» WHAT IS BEING ASKED:
Filter the entries for the word "grippers". Copy each line in which it occurs.

» EXERCISE MATERIALS:

- Opening Delimiter -

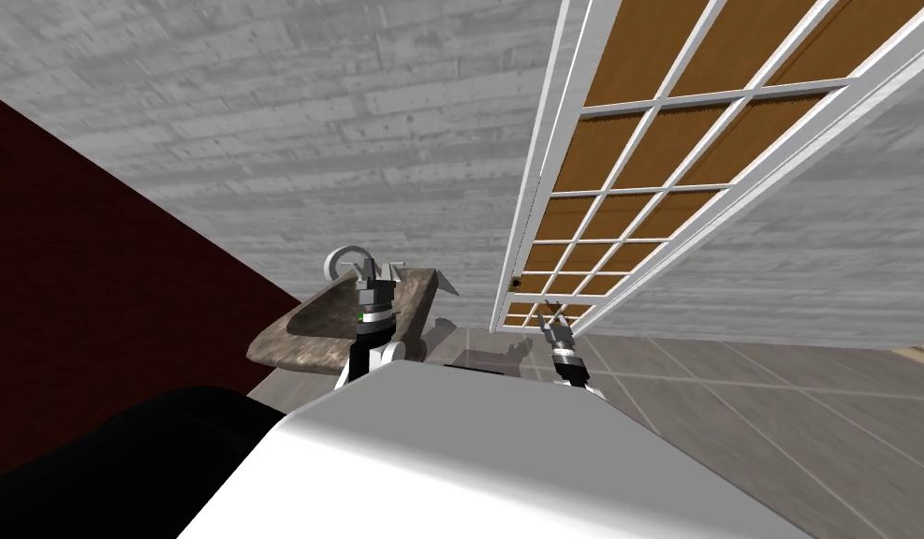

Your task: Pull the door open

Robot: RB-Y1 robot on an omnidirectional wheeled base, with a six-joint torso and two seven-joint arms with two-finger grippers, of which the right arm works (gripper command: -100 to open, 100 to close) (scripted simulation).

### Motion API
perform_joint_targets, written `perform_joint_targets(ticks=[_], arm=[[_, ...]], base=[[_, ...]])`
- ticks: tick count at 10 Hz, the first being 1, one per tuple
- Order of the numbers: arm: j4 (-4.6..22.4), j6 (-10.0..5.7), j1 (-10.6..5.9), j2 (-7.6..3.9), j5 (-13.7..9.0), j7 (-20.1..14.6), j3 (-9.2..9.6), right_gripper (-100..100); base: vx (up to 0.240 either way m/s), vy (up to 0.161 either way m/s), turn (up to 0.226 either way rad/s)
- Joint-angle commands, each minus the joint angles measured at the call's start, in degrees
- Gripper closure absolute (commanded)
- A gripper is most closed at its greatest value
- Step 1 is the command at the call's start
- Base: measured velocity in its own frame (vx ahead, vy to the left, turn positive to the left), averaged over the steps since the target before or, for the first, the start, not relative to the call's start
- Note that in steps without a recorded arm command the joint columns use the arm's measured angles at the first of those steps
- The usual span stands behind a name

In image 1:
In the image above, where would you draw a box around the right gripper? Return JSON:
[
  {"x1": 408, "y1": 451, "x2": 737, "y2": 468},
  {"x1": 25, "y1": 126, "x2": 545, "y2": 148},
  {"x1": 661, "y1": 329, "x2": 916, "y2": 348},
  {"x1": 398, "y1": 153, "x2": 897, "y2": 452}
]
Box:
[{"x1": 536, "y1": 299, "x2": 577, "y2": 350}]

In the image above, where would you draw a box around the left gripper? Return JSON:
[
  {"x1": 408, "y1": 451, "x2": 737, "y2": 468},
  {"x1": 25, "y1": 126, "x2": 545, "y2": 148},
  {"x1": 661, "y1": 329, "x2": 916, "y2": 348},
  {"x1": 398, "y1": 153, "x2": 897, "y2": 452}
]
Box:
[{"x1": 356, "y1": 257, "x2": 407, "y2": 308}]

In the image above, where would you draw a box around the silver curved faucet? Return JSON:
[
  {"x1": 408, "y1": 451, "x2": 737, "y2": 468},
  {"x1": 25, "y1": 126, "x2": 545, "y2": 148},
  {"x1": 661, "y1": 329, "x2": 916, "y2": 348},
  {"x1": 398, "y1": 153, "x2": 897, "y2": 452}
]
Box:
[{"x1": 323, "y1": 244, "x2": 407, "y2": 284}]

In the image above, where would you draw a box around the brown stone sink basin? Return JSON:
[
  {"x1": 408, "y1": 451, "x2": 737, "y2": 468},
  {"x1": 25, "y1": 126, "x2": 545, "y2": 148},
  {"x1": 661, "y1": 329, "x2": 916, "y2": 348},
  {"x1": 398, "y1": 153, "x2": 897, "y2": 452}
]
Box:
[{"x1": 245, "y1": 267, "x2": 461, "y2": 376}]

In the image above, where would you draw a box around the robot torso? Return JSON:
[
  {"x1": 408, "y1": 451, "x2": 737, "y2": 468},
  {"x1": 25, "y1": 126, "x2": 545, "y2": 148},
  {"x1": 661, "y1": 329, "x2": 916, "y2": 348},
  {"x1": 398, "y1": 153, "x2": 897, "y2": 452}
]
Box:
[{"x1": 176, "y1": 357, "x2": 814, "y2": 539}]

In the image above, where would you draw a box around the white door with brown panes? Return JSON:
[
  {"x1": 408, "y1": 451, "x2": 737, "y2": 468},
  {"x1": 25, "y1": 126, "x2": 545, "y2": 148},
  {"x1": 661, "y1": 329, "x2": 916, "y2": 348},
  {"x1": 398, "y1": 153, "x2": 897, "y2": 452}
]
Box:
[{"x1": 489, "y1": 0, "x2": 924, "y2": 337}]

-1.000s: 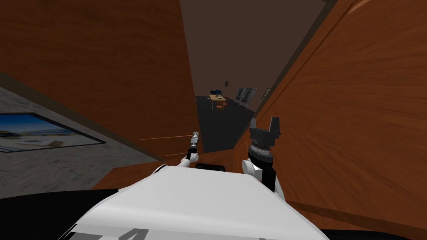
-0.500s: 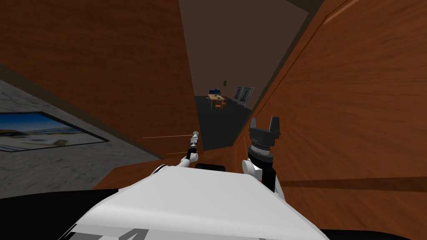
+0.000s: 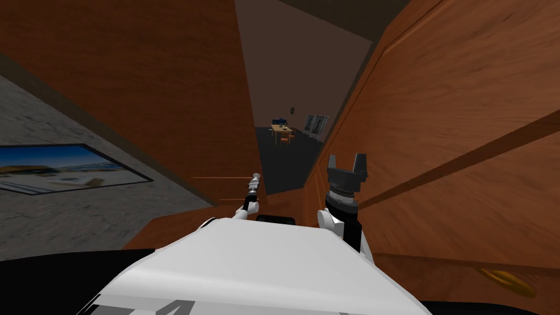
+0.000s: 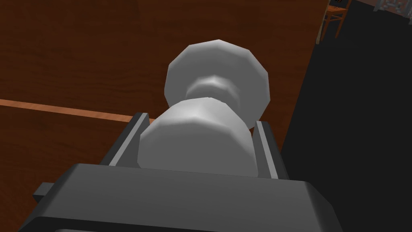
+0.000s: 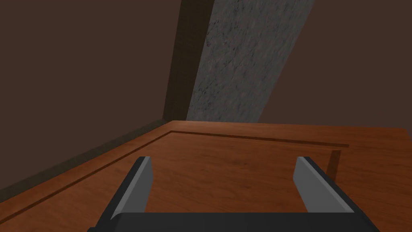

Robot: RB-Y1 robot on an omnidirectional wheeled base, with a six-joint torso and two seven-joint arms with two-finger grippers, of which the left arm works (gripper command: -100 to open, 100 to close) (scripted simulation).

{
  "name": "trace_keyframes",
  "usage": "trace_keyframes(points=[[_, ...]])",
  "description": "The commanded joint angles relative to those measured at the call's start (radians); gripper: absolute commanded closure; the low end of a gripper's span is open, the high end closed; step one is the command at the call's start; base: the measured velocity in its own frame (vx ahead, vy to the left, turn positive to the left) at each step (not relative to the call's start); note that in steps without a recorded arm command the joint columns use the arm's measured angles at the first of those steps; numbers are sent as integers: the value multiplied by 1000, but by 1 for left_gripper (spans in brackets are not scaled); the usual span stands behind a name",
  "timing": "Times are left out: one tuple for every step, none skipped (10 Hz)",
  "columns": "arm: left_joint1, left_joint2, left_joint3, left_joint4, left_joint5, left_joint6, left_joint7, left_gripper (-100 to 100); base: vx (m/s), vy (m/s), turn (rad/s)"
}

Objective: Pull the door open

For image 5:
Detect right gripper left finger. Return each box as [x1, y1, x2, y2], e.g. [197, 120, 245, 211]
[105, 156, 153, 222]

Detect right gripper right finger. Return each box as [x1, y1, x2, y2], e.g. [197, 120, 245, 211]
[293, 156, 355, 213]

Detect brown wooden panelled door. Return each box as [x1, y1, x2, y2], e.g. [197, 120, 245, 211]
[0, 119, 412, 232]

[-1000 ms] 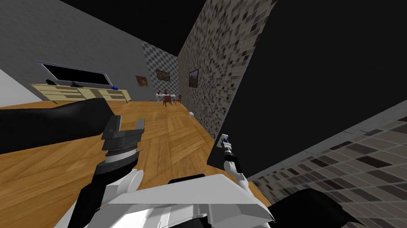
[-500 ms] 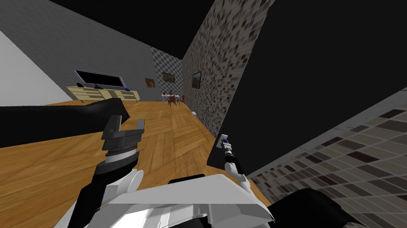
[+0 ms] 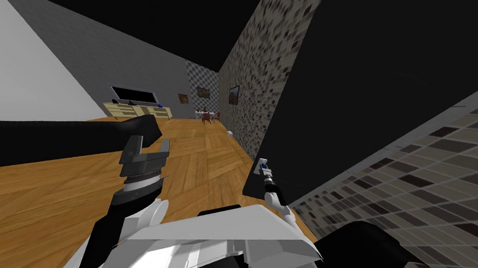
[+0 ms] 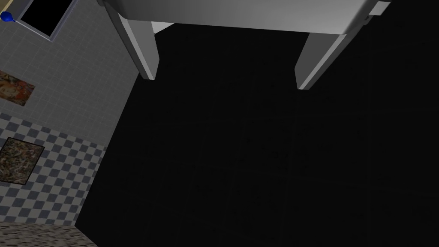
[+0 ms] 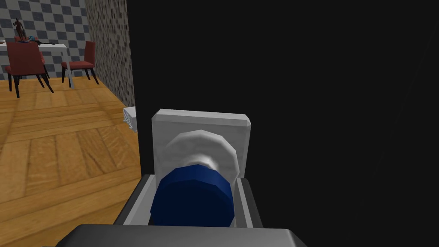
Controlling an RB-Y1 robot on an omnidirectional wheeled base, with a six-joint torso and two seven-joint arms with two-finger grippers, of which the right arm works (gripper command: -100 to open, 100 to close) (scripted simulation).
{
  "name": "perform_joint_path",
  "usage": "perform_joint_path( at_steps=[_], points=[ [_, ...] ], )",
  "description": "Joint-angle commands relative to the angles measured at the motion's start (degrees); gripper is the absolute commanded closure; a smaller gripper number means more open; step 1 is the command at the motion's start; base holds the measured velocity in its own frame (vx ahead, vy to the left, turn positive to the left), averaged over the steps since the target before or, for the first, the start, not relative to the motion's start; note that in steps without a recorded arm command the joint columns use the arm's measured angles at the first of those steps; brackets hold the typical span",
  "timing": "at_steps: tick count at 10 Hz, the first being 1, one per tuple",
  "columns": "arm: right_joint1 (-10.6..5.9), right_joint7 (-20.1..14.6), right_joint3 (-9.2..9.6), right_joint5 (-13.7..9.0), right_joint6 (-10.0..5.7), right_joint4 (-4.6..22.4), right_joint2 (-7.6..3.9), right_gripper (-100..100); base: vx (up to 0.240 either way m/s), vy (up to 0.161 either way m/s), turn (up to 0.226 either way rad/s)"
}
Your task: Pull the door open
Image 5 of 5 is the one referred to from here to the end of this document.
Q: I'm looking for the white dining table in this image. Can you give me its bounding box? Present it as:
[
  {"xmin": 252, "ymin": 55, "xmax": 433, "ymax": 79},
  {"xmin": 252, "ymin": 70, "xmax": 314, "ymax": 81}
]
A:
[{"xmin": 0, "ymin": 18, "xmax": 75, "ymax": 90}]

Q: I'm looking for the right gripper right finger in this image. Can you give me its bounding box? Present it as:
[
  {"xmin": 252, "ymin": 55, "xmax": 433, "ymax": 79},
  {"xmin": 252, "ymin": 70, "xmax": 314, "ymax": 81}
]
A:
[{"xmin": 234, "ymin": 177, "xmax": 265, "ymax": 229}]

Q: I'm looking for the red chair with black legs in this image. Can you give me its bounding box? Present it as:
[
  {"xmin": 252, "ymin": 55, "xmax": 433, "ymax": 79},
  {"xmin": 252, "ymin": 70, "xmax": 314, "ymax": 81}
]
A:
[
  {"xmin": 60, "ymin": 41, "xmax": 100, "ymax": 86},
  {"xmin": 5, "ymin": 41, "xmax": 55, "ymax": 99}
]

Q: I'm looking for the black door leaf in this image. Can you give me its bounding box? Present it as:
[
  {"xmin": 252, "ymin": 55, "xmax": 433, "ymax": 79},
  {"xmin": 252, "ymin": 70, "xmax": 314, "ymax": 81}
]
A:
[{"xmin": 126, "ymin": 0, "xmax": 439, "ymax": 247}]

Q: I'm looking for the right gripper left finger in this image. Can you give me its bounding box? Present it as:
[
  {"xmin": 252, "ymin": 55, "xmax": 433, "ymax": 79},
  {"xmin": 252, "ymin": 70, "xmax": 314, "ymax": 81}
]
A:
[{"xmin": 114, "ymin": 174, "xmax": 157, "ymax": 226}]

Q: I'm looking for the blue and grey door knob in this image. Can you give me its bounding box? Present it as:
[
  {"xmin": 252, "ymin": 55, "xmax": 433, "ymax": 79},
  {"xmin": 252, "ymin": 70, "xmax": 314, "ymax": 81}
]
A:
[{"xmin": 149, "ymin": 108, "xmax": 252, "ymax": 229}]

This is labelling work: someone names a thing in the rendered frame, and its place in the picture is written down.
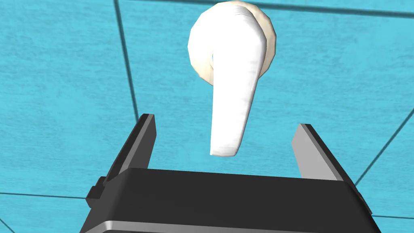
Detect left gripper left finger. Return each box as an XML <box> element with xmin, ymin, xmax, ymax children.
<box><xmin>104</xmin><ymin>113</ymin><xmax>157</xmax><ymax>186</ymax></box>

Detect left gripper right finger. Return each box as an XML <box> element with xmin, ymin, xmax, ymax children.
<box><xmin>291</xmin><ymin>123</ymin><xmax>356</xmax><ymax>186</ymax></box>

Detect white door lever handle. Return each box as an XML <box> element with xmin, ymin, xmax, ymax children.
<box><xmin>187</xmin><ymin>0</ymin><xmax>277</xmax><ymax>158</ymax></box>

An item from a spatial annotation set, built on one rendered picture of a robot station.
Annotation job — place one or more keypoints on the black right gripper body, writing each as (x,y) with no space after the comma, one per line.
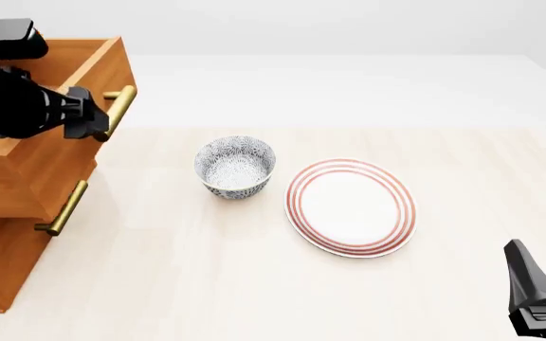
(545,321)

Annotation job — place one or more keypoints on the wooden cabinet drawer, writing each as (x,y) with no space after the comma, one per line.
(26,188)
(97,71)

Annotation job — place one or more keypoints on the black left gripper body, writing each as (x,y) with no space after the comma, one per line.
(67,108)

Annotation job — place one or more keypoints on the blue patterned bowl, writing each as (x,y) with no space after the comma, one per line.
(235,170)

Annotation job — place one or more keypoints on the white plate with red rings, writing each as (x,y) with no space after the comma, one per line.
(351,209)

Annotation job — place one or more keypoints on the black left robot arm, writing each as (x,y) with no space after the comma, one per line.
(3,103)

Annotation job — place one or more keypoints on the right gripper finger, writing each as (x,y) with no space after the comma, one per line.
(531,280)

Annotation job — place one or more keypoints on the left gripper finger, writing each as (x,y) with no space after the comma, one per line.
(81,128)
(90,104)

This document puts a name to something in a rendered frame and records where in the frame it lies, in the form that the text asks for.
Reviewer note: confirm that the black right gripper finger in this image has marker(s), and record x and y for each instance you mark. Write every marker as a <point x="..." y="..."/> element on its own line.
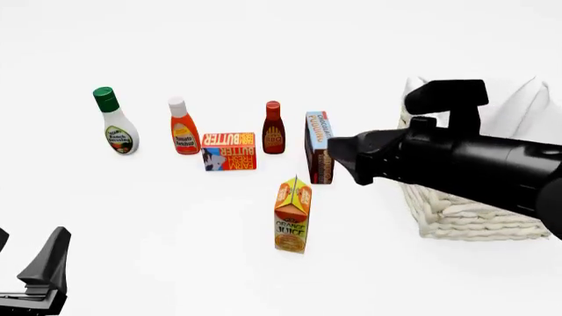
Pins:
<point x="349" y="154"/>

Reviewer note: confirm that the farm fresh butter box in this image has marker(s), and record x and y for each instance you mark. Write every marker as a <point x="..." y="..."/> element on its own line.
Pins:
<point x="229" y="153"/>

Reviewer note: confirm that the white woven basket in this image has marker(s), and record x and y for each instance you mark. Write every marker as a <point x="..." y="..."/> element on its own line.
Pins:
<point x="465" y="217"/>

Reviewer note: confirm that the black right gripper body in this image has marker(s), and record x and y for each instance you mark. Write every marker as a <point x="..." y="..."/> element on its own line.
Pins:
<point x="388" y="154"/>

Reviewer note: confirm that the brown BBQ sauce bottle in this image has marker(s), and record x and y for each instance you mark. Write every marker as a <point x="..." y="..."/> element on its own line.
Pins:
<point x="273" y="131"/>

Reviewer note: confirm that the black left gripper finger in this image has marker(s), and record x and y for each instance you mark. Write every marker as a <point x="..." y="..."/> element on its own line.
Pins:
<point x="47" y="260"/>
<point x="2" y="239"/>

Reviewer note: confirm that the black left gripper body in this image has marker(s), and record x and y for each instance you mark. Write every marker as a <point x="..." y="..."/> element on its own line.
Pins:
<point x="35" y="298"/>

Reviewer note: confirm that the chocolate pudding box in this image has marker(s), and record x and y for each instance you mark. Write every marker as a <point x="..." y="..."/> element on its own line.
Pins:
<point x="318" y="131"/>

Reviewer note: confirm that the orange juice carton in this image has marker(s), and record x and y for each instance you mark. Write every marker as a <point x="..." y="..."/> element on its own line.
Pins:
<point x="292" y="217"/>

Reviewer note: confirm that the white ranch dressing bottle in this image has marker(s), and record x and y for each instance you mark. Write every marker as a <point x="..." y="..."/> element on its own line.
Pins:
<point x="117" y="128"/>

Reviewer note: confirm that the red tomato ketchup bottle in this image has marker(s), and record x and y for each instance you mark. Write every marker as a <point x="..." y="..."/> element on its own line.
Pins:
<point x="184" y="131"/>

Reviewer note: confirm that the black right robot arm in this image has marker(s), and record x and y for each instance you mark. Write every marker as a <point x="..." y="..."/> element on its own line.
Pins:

- Closing Delimiter -

» OUTPUT FOR THIS TASK:
Robot: RB-Y1 robot on an omnidirectional wheeled base, with a six-joint torso and two seven-joint arms with two-finger grippers, of which the right arm works (gripper command: -100 to open, 100 to close) (scripted simulation).
Robot: RB-Y1 robot on an omnidirectional wheeled base, with a six-joint torso and two seven-joint arms with two-finger grippers, of which the left arm works (gripper command: -100 to open, 100 to close) (scripted simulation).
Controlling an RB-Y1 robot on an omnidirectional wheeled base, with a six-joint torso and two seven-joint arms with two-finger grippers, of which the right arm works (gripper command: -100 to open, 100 to close) (scripted simulation).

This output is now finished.